Problem description: Word for word, repeat the entries, minus the pictures.

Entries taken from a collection
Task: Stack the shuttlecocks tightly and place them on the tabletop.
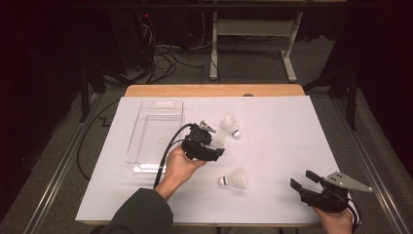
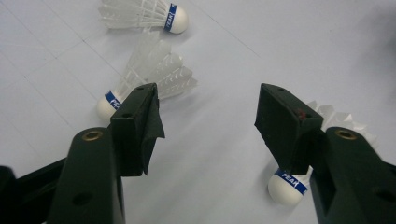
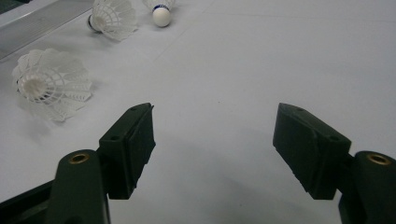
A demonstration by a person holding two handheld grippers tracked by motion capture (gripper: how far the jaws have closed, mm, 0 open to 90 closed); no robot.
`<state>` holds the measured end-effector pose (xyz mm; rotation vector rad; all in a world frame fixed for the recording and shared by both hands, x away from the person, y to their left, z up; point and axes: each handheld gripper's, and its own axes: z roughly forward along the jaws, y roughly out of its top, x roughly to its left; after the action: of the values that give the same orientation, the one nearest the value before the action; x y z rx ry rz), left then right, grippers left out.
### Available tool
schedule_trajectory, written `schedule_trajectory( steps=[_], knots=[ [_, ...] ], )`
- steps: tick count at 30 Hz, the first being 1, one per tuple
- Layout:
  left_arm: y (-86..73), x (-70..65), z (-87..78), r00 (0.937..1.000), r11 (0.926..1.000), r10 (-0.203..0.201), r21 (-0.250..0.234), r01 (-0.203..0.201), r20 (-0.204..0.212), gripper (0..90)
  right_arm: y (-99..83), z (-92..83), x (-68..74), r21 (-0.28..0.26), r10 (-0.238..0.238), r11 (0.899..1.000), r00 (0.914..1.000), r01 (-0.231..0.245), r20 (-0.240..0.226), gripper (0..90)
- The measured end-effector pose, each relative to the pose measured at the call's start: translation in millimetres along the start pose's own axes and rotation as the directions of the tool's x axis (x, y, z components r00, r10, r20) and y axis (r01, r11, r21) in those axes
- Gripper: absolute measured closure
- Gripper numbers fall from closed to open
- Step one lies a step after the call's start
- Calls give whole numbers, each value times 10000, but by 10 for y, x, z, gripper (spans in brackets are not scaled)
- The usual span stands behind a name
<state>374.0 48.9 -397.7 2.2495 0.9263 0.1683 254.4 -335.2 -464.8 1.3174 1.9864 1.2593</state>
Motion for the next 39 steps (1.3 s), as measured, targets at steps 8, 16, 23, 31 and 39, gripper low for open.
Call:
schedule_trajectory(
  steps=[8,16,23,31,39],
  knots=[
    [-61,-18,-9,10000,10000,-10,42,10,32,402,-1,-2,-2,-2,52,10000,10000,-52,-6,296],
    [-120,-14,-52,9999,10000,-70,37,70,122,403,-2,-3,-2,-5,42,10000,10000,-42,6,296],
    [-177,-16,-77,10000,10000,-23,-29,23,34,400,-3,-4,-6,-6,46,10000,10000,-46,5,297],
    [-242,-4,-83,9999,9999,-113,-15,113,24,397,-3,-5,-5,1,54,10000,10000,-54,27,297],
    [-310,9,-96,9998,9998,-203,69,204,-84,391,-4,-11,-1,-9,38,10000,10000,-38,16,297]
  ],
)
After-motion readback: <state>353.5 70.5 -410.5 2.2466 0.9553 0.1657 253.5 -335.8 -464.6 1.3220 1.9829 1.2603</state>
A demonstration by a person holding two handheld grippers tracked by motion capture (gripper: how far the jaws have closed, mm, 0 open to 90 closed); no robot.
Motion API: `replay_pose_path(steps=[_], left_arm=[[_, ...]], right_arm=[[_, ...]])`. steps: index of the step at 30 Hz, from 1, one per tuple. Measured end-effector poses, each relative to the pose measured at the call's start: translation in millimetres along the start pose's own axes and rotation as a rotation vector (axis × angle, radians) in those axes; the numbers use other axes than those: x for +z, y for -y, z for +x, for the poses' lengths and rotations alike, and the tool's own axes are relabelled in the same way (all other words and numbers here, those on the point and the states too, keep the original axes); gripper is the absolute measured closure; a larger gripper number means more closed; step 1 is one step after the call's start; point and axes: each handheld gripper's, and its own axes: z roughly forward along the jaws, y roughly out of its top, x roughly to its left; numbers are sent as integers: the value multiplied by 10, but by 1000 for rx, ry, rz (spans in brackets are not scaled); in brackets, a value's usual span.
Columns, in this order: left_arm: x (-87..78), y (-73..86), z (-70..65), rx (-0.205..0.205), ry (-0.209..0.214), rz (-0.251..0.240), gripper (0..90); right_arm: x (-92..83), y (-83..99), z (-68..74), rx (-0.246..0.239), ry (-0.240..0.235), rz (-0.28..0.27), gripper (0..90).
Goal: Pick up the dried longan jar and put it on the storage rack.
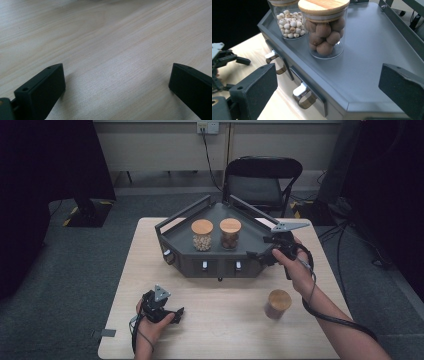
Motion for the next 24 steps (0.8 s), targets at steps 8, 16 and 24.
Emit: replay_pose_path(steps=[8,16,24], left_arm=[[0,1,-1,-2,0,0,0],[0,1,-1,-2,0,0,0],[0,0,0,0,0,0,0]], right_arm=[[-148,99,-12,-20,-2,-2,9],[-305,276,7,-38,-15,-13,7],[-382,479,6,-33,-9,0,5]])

Exercise solution:
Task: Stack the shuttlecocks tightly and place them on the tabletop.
A demonstration by a person holding two handheld grippers tracked by motion capture (gripper: how far the jaws have closed, mm, 0 open to 90 closed); no robot.
`<state>` holds the measured end-effector pose (xyz mm; rotation vector rad; all in a world frame fixed for the recording and shared by both hands, x away from the person, y to their left, z up; point and axes: each handheld gripper's, and its own axes: z roughly forward along the jaws, y roughly out of its top, x roughly to its left; after the action: of the values that give the same orientation, the one nearest the value before the action; x y z rx ry rz), left then right, grippers left out.
### Available tool
schedule_trajectory, written `schedule_trajectory( steps=[_], knots=[ [_, ...] ], )`
- steps: tick count at 30 Hz, the first being 1, one per tuple
- Layout:
  left_arm: y (-86..73), x (-70..65), z (-87..78), r00 (0.937..1.000), r11 (0.926..1.000), r10 (-0.203..0.201), r21 (-0.250..0.234), r01 (-0.203..0.201), r20 (-0.204..0.212), gripper (0..90)
  right_arm: y (-99..83), z (-92..83), x (-68..74), r21 (-0.28..0.26), r10 (-0.238..0.238), r11 (0.899..1.000), r00 (0.914..1.000), r01 (-0.231..0.245), r20 (-0.240..0.226), gripper (0..90)
- The measured end-effector pose, each relative to the pose measured at the call's start: translation in millimetres along the start pose's own axes and rotation as the directions of the tool's x axis (x, y, z components r00, r10, r20) and y axis (r01, r11, r21) in those axes
- Gripper: absolute measured closure
- Gripper numbers fall from closed to open
- Step one lies a step after the call's start
- Calls give whole numbers, each value times 10000, but by 10 for y, x, z, gripper (spans in brackets are not scaled)
- The usual span stands behind a name
<state>374.0 48.9 -397.7 2.2495 0.9263 0.1683 254.4 -335.2 -464.8 1.3174 1.9864 1.2593</state>
Motion for the next 39 steps (1.3 s), as measured, targets at steps 8, 16, 23, 31 and 39, gripper low for open.
Call:
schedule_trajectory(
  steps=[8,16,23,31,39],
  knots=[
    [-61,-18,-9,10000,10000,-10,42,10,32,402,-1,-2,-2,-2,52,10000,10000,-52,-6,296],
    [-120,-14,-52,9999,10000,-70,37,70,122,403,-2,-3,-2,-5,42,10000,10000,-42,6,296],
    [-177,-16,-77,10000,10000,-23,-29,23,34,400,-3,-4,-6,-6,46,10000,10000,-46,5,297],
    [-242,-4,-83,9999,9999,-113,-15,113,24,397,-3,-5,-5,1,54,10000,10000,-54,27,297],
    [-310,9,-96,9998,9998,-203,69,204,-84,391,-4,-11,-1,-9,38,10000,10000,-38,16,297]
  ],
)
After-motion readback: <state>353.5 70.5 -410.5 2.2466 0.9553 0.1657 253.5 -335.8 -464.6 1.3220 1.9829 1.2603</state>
A demonstration by a person holding two handheld grippers tracked by motion capture (gripper: how far the jaws have closed, mm, 0 open to 90 closed); no robot.
Motion API: `replay_pose_path(steps=[_], left_arm=[[_, ...]], right_arm=[[_, ...]])`. steps: index of the step at 30 Hz, from 1, one per tuple. Measured end-effector poses, each relative to the pose measured at the call's start: translation in millimetres along the start pose's own axes and rotation as a rotation vector (axis × angle, radians) in those axes; the numbers use other axes than those: x for +z, y for -y, z for +x, for the poses' lengths and rotations alike, and the tool's own axes are relabelled in the same way (all other words and numbers here, those on the point and the states too, keep the original axes); gripper is the absolute measured closure; a larger gripper number means more closed; step 1 is one step after the call's start; point and axes: each handheld gripper's, and its own axes: z roughly forward along the jaws, y roughly out of its top, x roughly to its left; numbers are sent as integers: the value multiplied by 10, but by 1000 for rx, ry, rz (spans in brackets are not scaled); in brackets, a value's usual span.
Columns, in this order: left_arm: x (-87..78), y (-73..86), z (-70..65), rx (-0.205..0.205), ry (-0.209..0.214), rz (-0.251..0.240), gripper (0..90); right_arm: x (-92..83), y (-83..99), z (-68..74), rx (-0.246..0.239), ry (-0.240..0.235), rz (-0.28..0.27), gripper (0..90).
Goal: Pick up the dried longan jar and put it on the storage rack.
Motion for the next 24 steps (0.8 s), targets at steps 8, 16 and 24.
Emit: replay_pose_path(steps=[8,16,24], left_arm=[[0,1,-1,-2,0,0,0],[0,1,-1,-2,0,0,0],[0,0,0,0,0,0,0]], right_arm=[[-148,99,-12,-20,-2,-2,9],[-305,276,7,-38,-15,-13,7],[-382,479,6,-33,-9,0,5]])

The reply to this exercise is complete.